**HOW TO COMPLETE THIS TASK**
From the line with "An exercise in" to the line with "This line asks for the outline of the red", retype every line exactly, including those two, and leave out the rest of the data below.

+++ GIVEN RECORDS +++

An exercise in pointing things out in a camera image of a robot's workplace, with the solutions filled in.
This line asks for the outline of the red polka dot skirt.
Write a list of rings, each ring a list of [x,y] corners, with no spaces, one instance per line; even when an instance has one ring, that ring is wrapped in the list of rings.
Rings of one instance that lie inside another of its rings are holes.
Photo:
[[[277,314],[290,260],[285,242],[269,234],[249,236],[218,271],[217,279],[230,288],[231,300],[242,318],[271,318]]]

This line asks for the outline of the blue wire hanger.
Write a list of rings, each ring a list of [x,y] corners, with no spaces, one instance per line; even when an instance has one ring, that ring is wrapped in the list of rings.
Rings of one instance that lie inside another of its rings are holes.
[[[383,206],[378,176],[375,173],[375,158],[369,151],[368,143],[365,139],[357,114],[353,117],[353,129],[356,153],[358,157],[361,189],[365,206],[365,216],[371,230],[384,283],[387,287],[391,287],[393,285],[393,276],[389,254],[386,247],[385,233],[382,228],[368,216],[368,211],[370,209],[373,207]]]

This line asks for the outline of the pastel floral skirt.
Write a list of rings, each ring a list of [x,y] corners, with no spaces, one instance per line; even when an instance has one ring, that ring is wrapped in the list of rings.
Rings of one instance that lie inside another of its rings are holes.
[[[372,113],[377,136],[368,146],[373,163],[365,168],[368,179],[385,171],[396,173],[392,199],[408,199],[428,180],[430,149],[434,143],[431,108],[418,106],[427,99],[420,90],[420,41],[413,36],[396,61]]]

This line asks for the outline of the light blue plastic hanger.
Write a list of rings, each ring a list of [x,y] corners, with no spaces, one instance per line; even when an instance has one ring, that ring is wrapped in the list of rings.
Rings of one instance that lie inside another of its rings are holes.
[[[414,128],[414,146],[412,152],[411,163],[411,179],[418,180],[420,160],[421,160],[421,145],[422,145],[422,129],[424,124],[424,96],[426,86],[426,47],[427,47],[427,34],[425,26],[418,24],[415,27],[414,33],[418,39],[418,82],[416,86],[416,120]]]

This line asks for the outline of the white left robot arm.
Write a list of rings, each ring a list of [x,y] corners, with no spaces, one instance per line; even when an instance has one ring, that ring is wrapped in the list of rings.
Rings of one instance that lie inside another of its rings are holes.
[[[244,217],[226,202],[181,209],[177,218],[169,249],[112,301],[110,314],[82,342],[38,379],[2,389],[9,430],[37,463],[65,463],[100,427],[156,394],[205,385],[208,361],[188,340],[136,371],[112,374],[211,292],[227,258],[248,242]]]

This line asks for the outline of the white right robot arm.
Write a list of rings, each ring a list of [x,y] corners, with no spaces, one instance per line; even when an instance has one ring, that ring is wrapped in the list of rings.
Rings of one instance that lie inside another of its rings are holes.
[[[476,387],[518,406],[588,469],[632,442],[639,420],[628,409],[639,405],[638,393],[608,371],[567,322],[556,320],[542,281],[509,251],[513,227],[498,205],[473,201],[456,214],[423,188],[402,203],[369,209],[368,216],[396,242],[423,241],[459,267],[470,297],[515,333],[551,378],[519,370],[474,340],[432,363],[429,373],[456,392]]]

+++
+++ GIVEN RECORDS +++

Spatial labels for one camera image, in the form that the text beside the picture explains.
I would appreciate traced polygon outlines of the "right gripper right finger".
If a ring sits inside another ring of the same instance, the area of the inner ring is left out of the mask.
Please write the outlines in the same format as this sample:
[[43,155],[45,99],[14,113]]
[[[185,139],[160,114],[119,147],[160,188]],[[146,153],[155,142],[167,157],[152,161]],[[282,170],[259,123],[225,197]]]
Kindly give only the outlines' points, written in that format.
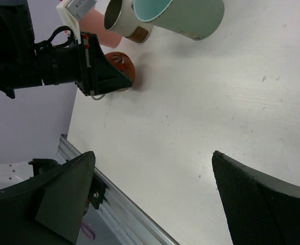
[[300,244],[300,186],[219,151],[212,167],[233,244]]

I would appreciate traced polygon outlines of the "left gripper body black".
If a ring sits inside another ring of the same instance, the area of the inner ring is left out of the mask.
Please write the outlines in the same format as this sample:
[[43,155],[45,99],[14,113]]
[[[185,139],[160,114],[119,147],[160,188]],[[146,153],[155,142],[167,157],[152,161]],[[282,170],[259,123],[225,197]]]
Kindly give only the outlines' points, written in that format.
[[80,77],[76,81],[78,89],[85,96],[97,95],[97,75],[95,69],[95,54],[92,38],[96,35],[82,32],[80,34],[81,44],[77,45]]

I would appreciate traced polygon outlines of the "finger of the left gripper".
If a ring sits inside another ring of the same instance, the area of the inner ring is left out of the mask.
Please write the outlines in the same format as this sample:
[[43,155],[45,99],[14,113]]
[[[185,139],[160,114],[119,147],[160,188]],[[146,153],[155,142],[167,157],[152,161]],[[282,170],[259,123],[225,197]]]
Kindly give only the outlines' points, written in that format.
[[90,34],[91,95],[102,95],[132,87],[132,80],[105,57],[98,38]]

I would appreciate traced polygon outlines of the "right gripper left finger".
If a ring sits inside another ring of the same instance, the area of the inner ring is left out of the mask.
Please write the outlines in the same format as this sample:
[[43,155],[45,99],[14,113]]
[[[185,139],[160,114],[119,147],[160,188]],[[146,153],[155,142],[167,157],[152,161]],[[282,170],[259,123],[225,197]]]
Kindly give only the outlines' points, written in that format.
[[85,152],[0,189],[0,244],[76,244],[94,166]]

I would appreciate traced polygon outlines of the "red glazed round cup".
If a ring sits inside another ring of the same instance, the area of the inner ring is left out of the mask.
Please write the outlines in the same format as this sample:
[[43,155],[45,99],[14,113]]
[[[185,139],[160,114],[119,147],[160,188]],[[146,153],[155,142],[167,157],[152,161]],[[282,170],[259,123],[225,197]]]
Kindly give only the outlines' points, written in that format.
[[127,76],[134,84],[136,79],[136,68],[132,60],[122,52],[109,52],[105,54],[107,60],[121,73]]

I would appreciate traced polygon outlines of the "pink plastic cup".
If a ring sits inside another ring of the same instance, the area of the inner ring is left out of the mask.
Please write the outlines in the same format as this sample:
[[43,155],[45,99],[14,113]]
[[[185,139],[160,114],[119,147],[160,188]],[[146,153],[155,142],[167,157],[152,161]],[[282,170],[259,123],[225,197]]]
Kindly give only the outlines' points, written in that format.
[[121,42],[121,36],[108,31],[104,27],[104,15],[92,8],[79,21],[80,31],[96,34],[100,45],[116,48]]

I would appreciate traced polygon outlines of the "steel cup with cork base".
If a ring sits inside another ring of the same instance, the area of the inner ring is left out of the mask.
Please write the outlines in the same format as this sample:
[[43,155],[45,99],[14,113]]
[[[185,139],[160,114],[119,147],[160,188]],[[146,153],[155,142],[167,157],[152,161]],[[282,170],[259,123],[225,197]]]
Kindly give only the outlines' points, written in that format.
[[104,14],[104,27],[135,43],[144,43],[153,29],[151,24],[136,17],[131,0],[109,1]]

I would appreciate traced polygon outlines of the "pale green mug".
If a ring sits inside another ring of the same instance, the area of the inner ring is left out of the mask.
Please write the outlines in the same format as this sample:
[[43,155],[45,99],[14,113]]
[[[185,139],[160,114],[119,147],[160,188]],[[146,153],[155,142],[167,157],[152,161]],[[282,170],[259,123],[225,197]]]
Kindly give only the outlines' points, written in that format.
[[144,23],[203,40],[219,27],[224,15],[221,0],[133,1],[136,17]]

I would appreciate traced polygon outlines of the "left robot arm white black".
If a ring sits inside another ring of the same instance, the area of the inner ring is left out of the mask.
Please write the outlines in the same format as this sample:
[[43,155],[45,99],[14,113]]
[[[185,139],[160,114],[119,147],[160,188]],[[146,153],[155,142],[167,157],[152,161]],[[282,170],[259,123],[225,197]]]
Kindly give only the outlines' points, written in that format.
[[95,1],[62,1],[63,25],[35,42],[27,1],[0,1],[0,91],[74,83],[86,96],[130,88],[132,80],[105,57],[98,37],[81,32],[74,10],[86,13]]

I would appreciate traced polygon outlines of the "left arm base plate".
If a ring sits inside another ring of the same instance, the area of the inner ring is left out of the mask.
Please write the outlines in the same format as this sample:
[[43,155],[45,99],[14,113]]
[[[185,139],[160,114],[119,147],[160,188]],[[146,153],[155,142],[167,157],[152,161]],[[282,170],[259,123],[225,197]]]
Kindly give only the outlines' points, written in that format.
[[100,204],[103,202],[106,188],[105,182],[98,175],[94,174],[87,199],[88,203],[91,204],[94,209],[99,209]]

+++

**SOLUTION TO THIS TASK**
An exercise in pointing things out in a camera image of a robot's workplace, with the solutions filled in.
This line asks for the outline of the red polka dot skirt.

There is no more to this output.